ファイルがBoxフォルダに正常にアップロードされ、チャンネルメンバーがコラボレータとしてこのフォルダに追加されました。

BoxとSlack両方のスクリーンショットに表示されているように、Boxへのアップロードにはカスタムフォルダが使用されています。ブックマークはそのフォルダを指しておりコラボレータはSlackのチャンネルメンバーと同期されています。SlackチャンネルとBoxフォルダを正常に接続できました。

Box SDK

管理者は、プロセス全体を自動化するためにBox SDKを使用できます。まず、Boxアプリケーションの構成で [Boxに格納されているすべてのファイルとフォルダへの書き込み] チェックボックスをオンにして、コラボレーションを作成できるようにします。

アプリケーションの構成で [Boxに格納されているすべてのファイルとフォルダの読み取りと書き込み] チェックボックスをオンにする

変更を保存すると、管理者は次のスクリプトを使用して、フォルダとSlackチャンネル (Boxフォルダマッピング) にサービスアカウントの共同所有者のコラボレーションを自動的に作成できるようになります (サービスアカウント情報は「手動による」方法と同様にエラーメッセージから抽出されます)。

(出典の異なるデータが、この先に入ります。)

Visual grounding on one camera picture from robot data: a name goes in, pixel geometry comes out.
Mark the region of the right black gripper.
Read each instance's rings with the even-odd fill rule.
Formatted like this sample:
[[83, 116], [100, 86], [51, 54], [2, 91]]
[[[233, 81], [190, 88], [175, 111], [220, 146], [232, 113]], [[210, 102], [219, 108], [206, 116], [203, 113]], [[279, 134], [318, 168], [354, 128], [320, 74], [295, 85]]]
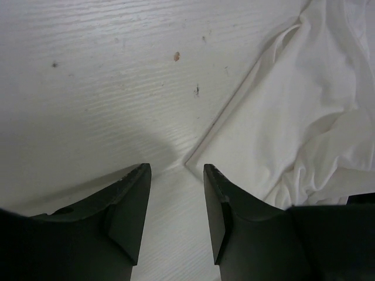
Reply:
[[375, 193], [350, 196], [347, 200], [347, 205], [351, 204], [375, 204]]

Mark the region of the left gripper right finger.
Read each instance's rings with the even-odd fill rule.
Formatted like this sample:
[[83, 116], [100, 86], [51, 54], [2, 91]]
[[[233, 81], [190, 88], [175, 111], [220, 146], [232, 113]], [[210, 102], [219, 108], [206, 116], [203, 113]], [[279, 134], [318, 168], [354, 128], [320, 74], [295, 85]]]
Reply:
[[373, 280], [374, 204], [281, 210], [206, 164], [204, 194], [222, 280]]

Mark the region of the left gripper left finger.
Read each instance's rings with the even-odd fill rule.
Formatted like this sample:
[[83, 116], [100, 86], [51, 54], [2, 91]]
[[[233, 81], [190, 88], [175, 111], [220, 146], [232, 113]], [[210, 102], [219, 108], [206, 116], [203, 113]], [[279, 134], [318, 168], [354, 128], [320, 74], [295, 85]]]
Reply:
[[1, 210], [2, 280], [130, 280], [138, 262], [151, 166], [52, 214]]

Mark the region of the white tank top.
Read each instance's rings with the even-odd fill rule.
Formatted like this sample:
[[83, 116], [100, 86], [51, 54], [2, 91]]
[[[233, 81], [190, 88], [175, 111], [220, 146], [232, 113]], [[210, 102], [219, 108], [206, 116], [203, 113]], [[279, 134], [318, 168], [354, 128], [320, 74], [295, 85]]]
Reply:
[[374, 191], [366, 1], [311, 1], [260, 56], [186, 161], [274, 207]]

const BoxSDK = require('box-node-sdk');
const axios = require('axios');

const integrationMappingsApiUrl = 'https://api.box.com/2.0/integration_mappings/slack'
const boxFolderId = 'PASTE YOUR FOLDER ID HERE';
const slackChannelId = 'PASTE YOUR CHANNEL ID HERE';
const slackOrgId = 'PASTE YOUR SLACK ORG ID HERE (CHANGE TO WORKSPACE ID IF NECESSARY)';
const developerToken = 'PASTE YOUR DEVELOPER TOKEN HERE';
let serviceAccountId = '<PLACEHOLDER>';
const client = BoxSDK.getBasicClient(developerToken);
async function postIntegrationMappingSlack(){
return axios.post(integrationMappingsApiUrl, {
partner_item: {
id: slackChannelId,
slack_org_id: slackOrgId, // change slack_org_id to slack_workspace_id if Box for Slack is installed on the workspace level
type: "channel"
},
box_item: {
id: boxFolderId,
type: "folder"
}
}, {
headers: {
'Authorization': `Bearer ${developerToken}`
}
});
}
function isPlaceholder(str){
return str === '<PLACEHOLDER>';
}
async function addCoowner(serviceAccountId, folderId){
try {
await client.collaborations.createWithUserID(serviceAccountId, folderId, 'co-owner')
} catch (error){
if(error.response.body.code === 'user_already_collaborator'){
console.log('Service account already collaborated in the co-owner role.')
} else {
throw error;
}
}
}
async function logServiceAccountId() {
try {
await postIntegrationMappingSlack();
} catch (error) {
console.log(`Replace the value of serviceAccountId with: ${error.response.data.context_info.service_account_id} and re-run the script.`)
}
}
async function createSlackIntegrationMapping() {
if(isPlaceholder(serviceAccountId)){
await logServiceAccountId();
} else {
await addCoowner(serviceAccountId, boxFolderId);
await postIntegrationMappingSlack();
}
}
module.exports = { createSlackIntegrationMapping }

Postmanの例と同じように、Box for Slackがワークスペースごとに導入されている場合は、slack_org_idslack_workspace_idに置き換える必要があります。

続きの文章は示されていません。